The Central African Republic (CAR) is one of the most challenging rehabilitation environments in Africa. Landlocked and sparsely populated, the country sits at the centre of the continent and has faced repeated cycles of conflict, displacement, poverty and health-system disruption. The World Bank describes CAR as one of the poorest and most fragile countries in the world, despite its natural resources, and notes more than two decades of recurrent crises.
For prosthetics and orthotics, CAR represents an urgent humanitarian and health-system priority. Demand is shaped by conflict-related trauma, road injuries, untreated childhood disability, poverty, malnutrition-related developmental delay, displacement, limited specialist rehabilitation services and low access to assistive technology.
For IMEA CPO, CAR should be viewed as a country where the future of O&P depends on practical, locally anchored rehabilitation capacity: trained professionals, reliable workshops, affordable devices, repair systems, referral pathways and long-term follow-up.
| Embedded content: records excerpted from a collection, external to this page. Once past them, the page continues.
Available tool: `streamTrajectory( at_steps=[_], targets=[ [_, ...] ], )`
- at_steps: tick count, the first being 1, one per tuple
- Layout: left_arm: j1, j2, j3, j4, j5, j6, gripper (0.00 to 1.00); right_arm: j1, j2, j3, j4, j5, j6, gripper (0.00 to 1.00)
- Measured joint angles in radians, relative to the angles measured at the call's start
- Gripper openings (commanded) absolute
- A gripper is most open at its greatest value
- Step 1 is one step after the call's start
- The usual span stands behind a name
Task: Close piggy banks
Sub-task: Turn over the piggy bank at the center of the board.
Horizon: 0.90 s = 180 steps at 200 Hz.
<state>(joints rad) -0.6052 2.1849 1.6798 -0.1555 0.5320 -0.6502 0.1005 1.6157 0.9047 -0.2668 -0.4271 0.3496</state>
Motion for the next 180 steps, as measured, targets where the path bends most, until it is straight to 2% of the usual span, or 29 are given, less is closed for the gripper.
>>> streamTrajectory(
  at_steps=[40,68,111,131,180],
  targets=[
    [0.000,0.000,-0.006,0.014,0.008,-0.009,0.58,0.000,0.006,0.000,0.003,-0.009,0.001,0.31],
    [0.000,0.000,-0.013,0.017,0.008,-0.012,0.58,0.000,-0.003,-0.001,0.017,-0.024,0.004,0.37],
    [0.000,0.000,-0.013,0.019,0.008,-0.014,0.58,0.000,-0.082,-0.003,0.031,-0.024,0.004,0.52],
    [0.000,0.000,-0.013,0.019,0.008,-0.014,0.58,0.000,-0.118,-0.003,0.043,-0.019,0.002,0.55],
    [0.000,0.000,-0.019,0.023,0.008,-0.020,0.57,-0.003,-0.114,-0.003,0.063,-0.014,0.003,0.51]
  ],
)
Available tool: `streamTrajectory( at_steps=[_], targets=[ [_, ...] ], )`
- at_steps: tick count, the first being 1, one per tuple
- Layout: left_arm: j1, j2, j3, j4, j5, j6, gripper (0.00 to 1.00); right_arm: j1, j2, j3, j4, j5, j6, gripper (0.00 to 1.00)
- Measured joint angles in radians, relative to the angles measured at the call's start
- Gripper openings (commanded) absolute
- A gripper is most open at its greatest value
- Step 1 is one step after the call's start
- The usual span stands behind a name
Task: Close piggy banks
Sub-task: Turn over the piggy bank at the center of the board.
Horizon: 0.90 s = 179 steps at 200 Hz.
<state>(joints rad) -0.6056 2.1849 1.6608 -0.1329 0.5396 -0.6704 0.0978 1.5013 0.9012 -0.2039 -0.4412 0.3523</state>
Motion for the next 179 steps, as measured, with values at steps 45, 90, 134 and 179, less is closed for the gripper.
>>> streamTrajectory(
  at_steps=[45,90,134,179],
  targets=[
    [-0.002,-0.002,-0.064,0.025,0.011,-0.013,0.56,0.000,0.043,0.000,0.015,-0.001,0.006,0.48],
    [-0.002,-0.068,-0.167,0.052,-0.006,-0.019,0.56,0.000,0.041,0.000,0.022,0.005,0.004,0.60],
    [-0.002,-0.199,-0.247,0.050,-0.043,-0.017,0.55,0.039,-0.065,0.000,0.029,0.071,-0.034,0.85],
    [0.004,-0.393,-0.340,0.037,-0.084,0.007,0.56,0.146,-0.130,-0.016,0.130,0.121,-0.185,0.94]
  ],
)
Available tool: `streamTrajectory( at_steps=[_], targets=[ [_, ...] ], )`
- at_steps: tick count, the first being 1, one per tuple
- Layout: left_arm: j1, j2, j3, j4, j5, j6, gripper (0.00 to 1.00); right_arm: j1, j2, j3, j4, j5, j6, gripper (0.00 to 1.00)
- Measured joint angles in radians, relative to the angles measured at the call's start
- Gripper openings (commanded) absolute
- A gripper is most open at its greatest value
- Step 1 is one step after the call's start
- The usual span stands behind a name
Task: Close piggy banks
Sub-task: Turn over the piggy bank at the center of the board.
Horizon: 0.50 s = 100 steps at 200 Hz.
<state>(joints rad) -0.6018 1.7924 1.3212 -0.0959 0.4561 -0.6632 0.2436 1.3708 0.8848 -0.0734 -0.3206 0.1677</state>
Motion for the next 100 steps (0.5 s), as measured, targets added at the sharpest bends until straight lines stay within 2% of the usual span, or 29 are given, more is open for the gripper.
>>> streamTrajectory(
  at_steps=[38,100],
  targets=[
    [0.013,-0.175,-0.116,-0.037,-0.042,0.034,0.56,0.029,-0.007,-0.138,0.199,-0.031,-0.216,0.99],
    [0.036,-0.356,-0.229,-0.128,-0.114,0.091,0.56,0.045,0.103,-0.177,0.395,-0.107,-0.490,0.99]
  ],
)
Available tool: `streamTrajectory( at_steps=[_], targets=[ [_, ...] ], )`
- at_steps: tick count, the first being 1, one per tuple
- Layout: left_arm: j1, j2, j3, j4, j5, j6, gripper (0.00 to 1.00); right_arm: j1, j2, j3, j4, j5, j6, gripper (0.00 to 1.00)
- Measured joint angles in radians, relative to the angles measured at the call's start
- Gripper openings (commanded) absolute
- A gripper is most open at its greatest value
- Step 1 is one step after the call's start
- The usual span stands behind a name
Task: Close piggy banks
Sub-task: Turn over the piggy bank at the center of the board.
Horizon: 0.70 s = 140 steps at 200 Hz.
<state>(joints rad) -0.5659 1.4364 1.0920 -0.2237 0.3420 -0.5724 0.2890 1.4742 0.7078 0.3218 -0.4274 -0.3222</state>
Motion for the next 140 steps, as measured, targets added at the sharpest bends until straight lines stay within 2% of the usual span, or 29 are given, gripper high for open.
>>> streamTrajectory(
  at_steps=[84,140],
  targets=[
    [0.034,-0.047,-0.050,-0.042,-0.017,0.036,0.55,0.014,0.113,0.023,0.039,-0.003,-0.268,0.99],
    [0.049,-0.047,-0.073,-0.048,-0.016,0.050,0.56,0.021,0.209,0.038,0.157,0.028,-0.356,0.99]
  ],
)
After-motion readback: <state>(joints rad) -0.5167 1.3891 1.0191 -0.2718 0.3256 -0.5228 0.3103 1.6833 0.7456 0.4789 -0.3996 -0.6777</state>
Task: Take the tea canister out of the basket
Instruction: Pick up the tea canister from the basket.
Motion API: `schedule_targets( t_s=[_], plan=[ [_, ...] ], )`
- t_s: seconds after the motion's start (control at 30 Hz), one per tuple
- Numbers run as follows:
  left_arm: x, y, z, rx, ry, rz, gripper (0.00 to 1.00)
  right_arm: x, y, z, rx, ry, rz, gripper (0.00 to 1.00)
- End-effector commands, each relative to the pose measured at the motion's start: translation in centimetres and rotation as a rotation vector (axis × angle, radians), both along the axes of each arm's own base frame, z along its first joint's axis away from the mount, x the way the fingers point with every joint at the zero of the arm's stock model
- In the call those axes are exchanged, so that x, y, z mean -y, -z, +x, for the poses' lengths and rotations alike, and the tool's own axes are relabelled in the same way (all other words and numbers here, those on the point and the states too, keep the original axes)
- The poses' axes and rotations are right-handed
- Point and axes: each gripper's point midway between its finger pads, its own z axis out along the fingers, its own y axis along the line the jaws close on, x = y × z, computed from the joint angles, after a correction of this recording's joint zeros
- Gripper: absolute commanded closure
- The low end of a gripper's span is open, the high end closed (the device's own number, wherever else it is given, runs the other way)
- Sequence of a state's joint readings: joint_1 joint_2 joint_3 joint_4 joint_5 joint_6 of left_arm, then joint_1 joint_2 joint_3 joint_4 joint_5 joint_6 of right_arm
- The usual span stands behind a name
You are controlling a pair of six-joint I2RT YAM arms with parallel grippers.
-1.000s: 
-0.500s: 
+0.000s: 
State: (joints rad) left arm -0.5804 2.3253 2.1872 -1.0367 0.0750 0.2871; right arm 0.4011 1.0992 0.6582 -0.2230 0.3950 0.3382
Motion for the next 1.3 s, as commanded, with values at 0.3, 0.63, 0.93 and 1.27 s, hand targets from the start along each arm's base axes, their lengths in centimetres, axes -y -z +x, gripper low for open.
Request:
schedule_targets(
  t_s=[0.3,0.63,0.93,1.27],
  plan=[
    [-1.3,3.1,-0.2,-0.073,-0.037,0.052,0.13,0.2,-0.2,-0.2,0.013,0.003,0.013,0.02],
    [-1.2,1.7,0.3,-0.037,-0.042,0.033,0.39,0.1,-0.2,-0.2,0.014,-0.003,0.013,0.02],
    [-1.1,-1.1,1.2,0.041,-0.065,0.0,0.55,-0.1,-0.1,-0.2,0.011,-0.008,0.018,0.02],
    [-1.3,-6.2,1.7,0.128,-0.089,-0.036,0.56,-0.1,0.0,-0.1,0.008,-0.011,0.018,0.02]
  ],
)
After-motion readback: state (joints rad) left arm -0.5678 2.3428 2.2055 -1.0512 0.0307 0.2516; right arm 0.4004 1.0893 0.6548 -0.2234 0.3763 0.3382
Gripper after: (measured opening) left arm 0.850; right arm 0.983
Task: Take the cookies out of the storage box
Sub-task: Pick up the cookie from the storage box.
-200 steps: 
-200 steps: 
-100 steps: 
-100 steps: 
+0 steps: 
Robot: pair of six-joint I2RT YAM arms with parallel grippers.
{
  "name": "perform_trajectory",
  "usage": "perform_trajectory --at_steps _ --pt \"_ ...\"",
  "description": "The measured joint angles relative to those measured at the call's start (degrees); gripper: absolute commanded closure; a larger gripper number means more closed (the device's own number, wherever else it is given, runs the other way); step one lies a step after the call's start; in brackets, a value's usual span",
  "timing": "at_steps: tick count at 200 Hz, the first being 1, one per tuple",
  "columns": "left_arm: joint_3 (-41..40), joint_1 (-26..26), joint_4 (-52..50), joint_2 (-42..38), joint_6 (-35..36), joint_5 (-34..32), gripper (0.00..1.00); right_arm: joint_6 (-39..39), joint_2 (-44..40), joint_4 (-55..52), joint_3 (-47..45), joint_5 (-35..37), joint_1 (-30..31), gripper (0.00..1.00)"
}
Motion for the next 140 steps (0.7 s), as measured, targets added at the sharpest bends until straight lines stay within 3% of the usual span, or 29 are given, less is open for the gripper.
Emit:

The Central African Republic is bordered by Chad, Sudan, South Sudan, the Democratic Republic of the Congo, the Republic of Congo and Cameroon. Its capital, Bangui, is the main administrative and healthcare centre, but much of the population lives in rural or difficult-to-reach areas.
The country’s geography and security situation make rehabilitation access difficult. Patients with limb loss, deformity, neurological impairment or mobility disability may need to travel long distances to reach a centre capable of assessment, fabrication, fitting and follow-up.
CAR’s political and humanitarian context has a direct effect on rehabilitation. The World Bank notes that the country has experienced recurrent crises, including the 2013 Séléka seizure of power and later violence linked to the Coalition of Patriots for Change. These conditions create trauma, displacement and service disruption — all of which increase the need for prosthetic and orthotic care.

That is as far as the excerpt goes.